### Exercise description:
Exactly the lines from the one containing "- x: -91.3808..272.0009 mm" through the final line of the listing are to be retyped, and nothing more.

### Dataset extract:
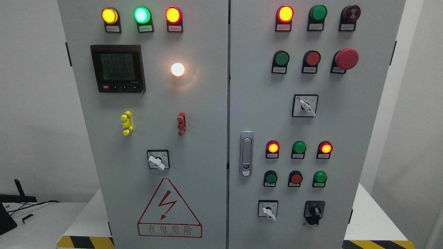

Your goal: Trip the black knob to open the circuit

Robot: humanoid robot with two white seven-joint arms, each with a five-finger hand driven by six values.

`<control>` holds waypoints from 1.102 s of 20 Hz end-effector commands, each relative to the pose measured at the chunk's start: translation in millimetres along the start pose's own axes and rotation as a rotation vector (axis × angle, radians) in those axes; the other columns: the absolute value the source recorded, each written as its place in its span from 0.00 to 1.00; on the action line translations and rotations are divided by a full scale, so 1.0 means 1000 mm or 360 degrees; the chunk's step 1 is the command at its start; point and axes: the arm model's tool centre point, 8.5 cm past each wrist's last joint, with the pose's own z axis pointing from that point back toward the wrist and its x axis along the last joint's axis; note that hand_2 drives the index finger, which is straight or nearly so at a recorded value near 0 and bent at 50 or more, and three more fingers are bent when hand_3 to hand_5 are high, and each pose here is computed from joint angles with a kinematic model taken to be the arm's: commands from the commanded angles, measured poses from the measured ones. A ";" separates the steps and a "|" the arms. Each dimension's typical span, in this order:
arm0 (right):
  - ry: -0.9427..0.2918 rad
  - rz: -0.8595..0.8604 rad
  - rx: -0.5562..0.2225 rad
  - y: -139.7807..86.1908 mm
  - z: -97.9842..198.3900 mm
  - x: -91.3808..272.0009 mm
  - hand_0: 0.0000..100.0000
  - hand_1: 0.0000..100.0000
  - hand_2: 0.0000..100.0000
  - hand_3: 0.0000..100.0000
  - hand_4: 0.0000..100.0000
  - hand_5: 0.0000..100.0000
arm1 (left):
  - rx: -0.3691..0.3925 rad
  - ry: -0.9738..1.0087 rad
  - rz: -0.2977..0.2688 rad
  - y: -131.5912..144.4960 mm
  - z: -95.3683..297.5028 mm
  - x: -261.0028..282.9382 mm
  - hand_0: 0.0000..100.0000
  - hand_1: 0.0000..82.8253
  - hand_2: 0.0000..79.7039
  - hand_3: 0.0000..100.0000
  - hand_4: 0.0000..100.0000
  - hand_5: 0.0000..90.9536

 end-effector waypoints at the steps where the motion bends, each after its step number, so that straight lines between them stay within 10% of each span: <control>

### Expected answer:
  - x: -91.3808..272.0009 mm
  - hand_0: 0.0000..100.0000
  - hand_1: 0.0000..100.0000
  - hand_2: 0.0000..100.0000
  - hand_3: 0.0000..100.0000
  - hand_4: 0.0000..100.0000
  - hand_5: 0.0000..100.0000
arm1 (left):
  - rx: -0.3691..0.3925 rad
  - ry: -0.9738..1.0087 rad
  - rz: -0.2977..0.2688 rad
  - y: -131.5912..144.4960 mm
  - z: -95.3683..297.5028 mm
  - x: -261.0028..282.9382 mm
  - hand_0: 0.0000..100.0000
  - hand_1: 0.0000..82.8253
  - hand_2: 0.0000..79.7039
  - hand_3: 0.0000..100.0000
  - hand_4: 0.0000..100.0000
  - hand_5: 0.0000..90.9536

 end-effector waypoints at the steps where the motion bends, each after its step number, so that straight lines between them stay within 10% of each span: <control>

What came before makes up the full response.